Malnutrition remains a significant contributor to poor health and economic outcomes in hospitalized patients. Individuals with malnutrition are at higher risk for prolonged hospitalizations, delayed recovery due to impaired wound healing, increased susceptibility to infections and medical complications, and heightened rates of morbidity and mortality [32]. As a result, malnourished patients tend to have greater care needs and utilize more hospital resources, which contributes to increased healthcare expenditures [33]. Early recognition and nutrition-based interventions of adult malnourished inpatients improve health-economic outcomes, including mortality [25,34]. Both ASPEN and the European Society for Parenteral and Enteral Nutrition (ESPEN), along with the Centers for Medicare & Medicaid Services (CMS) and the Joint Commission, recommend early nutrition risk screening for adult inpatients, as well as prompt nutrition-based interventions for those identified with or at risk of malnutrition [12,35,36].
Supporting the importance of targeted nutrition interventions, a double-blind, placebo-controlled clinical trial found that high-protein, hydroxy-methyl-butyrate-enriched ONS significantly reduced 90-day mortality among hospitalized, malnourished elderly individuals with chronic comorbidities such as COPD, heart failure, acute myocardial infarction, or pneumonia, compared with placebo (4.8% vs. 9.7%; relative risk 0.49, 95% CI 0.27–0.90; p = 0.018) [13,37]. Kaegi-Braun et al. analyzed a cohort of 114,264 hospitalizations of inpatients with malnutrition in a nationwide Swiss claims database to determine the association of hospital mortality with the delivery of ONS [38]. In a matched cohort of 34,967 inpatients with confirmed malnutrition (30.6%), those who received nutritional support had a lower in-hospital mortality rate compared to those who did not (7.2% [2525/34,967] vs. 8.8% [3072/34,967]; IRR, 0.79; 95% CI, 0.75–0.84; p  <  0.001), as determined by 1:1 propensity score matching. Scheutz et al. conducted a pragmatic open-labeled clinical trial of adult hospitalized inpatients at 8 Swiss hospitals. Of 5015 patients screened, 2088 were recruited, with 1050 patients assigned to the intervention group and 1038 to the control group. In a randomized controlled trial of inpatients identified at nutritional risk using the Nutrition Risk Screening-2002 tool, participants assigned to protocol-guided individualized nutritional support targeting protein and caloric goals had significantly lower 30-day mortality (7% [73/1043]) compared to those receiving standard hospital food (10% [100/1047]; adjusted OR, 0.65; 95% CI, 0.47–0.91; p = 0.011) [39].
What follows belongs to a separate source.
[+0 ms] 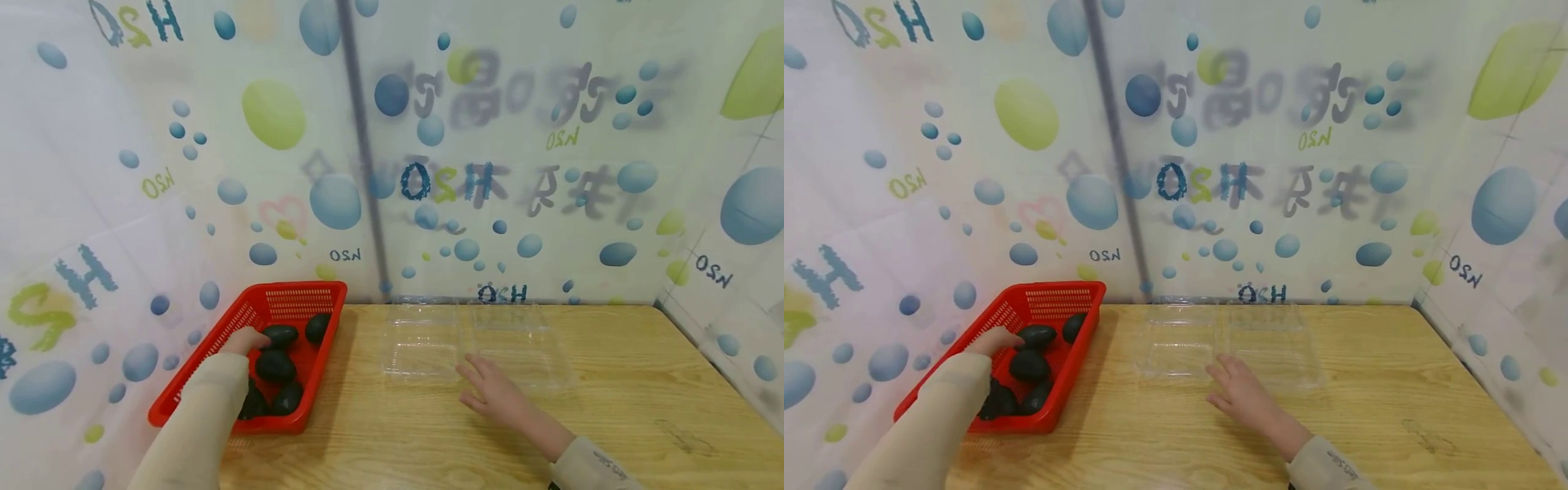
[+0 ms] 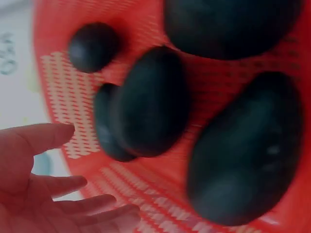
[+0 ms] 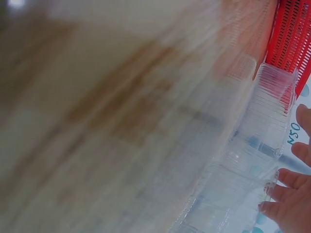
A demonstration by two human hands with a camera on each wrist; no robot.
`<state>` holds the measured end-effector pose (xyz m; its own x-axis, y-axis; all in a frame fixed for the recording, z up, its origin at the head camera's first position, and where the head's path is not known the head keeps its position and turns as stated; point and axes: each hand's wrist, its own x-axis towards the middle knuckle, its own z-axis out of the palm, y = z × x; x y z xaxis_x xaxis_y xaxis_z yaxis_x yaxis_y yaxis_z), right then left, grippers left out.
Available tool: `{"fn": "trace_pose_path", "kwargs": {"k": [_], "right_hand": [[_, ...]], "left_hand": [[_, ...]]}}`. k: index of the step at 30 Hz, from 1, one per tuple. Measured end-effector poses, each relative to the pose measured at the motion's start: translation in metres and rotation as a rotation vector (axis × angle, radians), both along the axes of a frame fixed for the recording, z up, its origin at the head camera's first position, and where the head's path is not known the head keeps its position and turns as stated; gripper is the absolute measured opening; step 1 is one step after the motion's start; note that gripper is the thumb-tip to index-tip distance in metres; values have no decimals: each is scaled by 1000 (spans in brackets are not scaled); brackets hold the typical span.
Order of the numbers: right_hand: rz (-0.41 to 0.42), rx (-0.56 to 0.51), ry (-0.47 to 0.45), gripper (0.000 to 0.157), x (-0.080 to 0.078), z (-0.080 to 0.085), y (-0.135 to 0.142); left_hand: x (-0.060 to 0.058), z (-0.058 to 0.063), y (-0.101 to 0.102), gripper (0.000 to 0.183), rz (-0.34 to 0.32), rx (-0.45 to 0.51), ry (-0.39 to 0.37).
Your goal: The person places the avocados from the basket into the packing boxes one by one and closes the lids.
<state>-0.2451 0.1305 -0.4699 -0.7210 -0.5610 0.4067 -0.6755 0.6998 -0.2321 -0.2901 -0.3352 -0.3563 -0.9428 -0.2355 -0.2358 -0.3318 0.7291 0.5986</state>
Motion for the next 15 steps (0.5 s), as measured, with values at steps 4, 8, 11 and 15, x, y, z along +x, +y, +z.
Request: {"fn": "trace_pose_path", "kwargs": {"k": [4,8,11,15], "right_hand": [[8,30,17,53,1,0,-1],[9,52,20,52,2,2,-2],[12,71,32,52,2,3,-2],[22,90,22,52,1,4,-2]], "left_hand": [[1,-15,-7,54,118,196,-72],[-4,-26,-6,65,245,319,-96],[-3,-30,-1,70,383,453,-93],[-3,-29,6,71,410,501,-98]]}}
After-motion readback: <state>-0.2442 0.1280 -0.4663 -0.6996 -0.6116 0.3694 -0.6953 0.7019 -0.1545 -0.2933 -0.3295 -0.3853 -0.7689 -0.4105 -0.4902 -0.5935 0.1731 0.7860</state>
Gomes et al. conducted a meta-analysis of clinical trials of non-critically ill adult inpatients with malnutrition who underwent a nutrition-based intervention with oral or enteral nutrition vs. usual care, with the primary endpoint of mortality [40]. A meta-analysis of 27 randomized trials (n = 6803) found that nutritional support significantly reduced mortality compared with control (8.3% [230/2758] vs. 11.0% [307/2787]; OR 0.73; 95% CI, 0.56–0.97). Sensitivity analyses indicated a greater mortality reduction in recent trials (2015 or later, OR 0.47; 95% CI, 0.28–0.79), among patients with established malnutrition (OR 0.52; 95% CI, 0.34–0.80), and in studies with high protocol adherence (OR 0.67; 95% CI, 0.54–0.84). Kaegi-Braun et al. from this group updated the meta-analysis in 2021 to include 7166 inpatients who underwent oral or enteral nutrition vs. usual care [41]. A total of 20 studies reported data on the primary outcome of mortality showing that nutritional support leads to a significant 28% reduction in mortality among hospitalized patients, with an odds ratio of 0.72 (95% CI, 0.57–0.91; p = 0.006). Importantly, subgroup analyses highlight that high-protein supplementation and longer duration of nutritional intervention are the most influential factors predicting improved survival, as reflected by the significantly lower odds ratios and statistical heterogeneity in these groups.
Clinical evidence regarding oral or enteral nutrition in hospitalized COVID-19 patients is sparse [42]. However, preliminary findings from a retrospective study suggest that early enteral nutrition could improve outcomes, as evidenced by reduced hospital stay, fewer respiratory complications, and less frequent adverse events, though these results are based on a small, underpowered cohort. Among 75 hospitalized COVID-19 patients, only 21 received nutritional support and just 12 received early enteral nutrition [43].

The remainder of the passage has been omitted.